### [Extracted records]
Content starts

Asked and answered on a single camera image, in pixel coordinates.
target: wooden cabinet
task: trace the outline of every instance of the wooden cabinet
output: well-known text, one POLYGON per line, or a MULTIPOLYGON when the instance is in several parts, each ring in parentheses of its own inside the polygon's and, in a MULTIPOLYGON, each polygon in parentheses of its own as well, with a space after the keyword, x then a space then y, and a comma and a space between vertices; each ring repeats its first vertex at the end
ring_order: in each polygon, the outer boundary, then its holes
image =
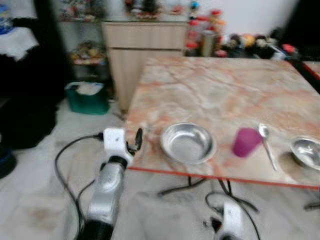
POLYGON ((149 57, 183 56, 187 24, 107 22, 103 29, 119 106, 127 111, 149 57))

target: table
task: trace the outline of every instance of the table
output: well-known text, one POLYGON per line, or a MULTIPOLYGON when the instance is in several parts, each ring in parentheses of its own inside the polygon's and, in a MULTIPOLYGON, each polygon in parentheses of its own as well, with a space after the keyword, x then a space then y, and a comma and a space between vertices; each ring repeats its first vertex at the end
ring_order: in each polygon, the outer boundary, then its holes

Content ends

### [WHAT THE TASK ASKS]
No pictures belong in the answer. It must repeat exactly the lines from the line with "target: wooden cabinet" through the final line of the records.

### [ANSWER SECTION]
target: wooden cabinet
task: trace the outline of every instance of the wooden cabinet
output: well-known text, one POLYGON per line, or a MULTIPOLYGON when the instance is in several parts, each ring in parentheses of its own inside the polygon's and, in a MULTIPOLYGON, each polygon in parentheses of its own as well, with a space after the keyword, x then a space then y, and a comma and a space between vertices; each ring repeats its first vertex at the end
ring_order: in each polygon, the outer boundary, then its holes
image =
POLYGON ((149 57, 183 56, 187 24, 107 22, 103 29, 119 106, 127 111, 149 57))

target: table
task: trace the outline of every instance of the table
output: well-known text, one POLYGON per line, or a MULTIPOLYGON when the instance is in several parts, each ring in parentheses of its own inside the polygon's and, in a MULTIPOLYGON, each polygon in parentheses of its own as well, with a space after the keyword, x then a space then y, and a comma and a space between vertices; each ring repeats its first vertex at the end
ring_order: in each polygon, the outer boundary, then its holes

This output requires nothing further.